The injury benefit arrangements provide a guaranteed income for you if you suffer a qualifying injury that will affect your earnings in the future. The level of benefit depends on how much the qualifying injury affects your future earnings and on the length of your service.

If you are killed on duty, your spouse, civil partner or other adult dependant may qualify for an income. We may also provide an income for dependent children.

Please note that we do not normally pay injury benefits if you are injured or killed while traveling to or from work or if you are involved in activities which are not related to your duties.

You or your family may receive personal injury compensation if you have to stay away from home overnight as part of your job and you are then seriously injured or killed while off duty.

How do I complain?

If you have any concerns you should raise them with the Scheme Administrator (MyCSP). Often, a phone call or an email will be enough. If you are dissatisfied with the way your concerns have been handled you may decide to complain to the Scheme Administrator (MyCSP)

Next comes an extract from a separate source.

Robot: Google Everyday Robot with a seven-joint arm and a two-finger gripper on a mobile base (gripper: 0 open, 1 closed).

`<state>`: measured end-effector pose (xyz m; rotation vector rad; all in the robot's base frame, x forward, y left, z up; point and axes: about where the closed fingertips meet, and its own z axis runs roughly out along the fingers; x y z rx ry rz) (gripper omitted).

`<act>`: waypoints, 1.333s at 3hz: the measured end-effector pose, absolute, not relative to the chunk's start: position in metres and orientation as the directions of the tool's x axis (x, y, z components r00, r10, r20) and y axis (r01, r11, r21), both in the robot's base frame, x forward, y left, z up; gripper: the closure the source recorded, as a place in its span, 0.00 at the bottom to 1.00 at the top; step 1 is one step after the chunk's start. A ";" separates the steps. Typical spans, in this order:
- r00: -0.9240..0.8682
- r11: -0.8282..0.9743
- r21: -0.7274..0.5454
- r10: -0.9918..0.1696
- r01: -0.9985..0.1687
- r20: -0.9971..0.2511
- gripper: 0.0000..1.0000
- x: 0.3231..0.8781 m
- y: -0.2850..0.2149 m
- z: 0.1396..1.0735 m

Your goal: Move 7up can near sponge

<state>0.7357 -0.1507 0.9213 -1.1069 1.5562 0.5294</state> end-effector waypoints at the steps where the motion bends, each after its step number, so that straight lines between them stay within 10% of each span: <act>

If the problem is not sorted out to your satisfaction, you can raise your concerns under the Internal Dispute Resolution (IDR) procedure. This is a statutory process that all occupational pension schemes must have in place. The Scheme Administrator (MyCSP) will investigate under Stage 1, and if you remain dissatisfied you can raise your concerns to the Scheme Manager (Cabinet Office), under Stage 2.

You can contact The Pensions Advisory Service (TPAS) at any stage during the IDR procedure.

TPAS is an independent organisation set up to help with sorting out disagreements between scheme members and the administrators or trustees of their scheme.

You can write to TPAS at:

11 Belgrave Road

For further information see their website:


If you have gone through IDR and your complaint has still not been resolved satisfactorily, you can contact the Pensions Ombudsman. For more information see their website


You can write to the Pensions Ombudsman at:

10 South Colonnade
Canary Wharf
E14 4PU

Who is the Pensions Regulator?

The Pensions Regulator is the statutory regulator for occupational pension schemes. Their task is to make sure that pension schemes are run legally.

They also educate and inform and work with others to raise standards.

For further information visit the Pensions Regulator’s website:




Transferring your rights to benefits (assignment)

You are not allowed to assign any of your benefits. This means you cannot give anyone else the right to your entitlement from the scheme.


The Principal Civil Service Pension Scheme is a statutory scheme made under the Superannuation Act 1972. The rules applicable to premium are set out under section I of the PCSPS rules.

This booklet is based on the rules current at the time of writing and there is no guarantee that any part of the rules will not change in the future.

Before we make changes to the rules, we consult with the Civil Service unions. Under the Superannuation Act we must get the agreement of the unions for any changes to the rules that affect benefits that members have already earned. Any changes we make to the rules are laid before Parliament.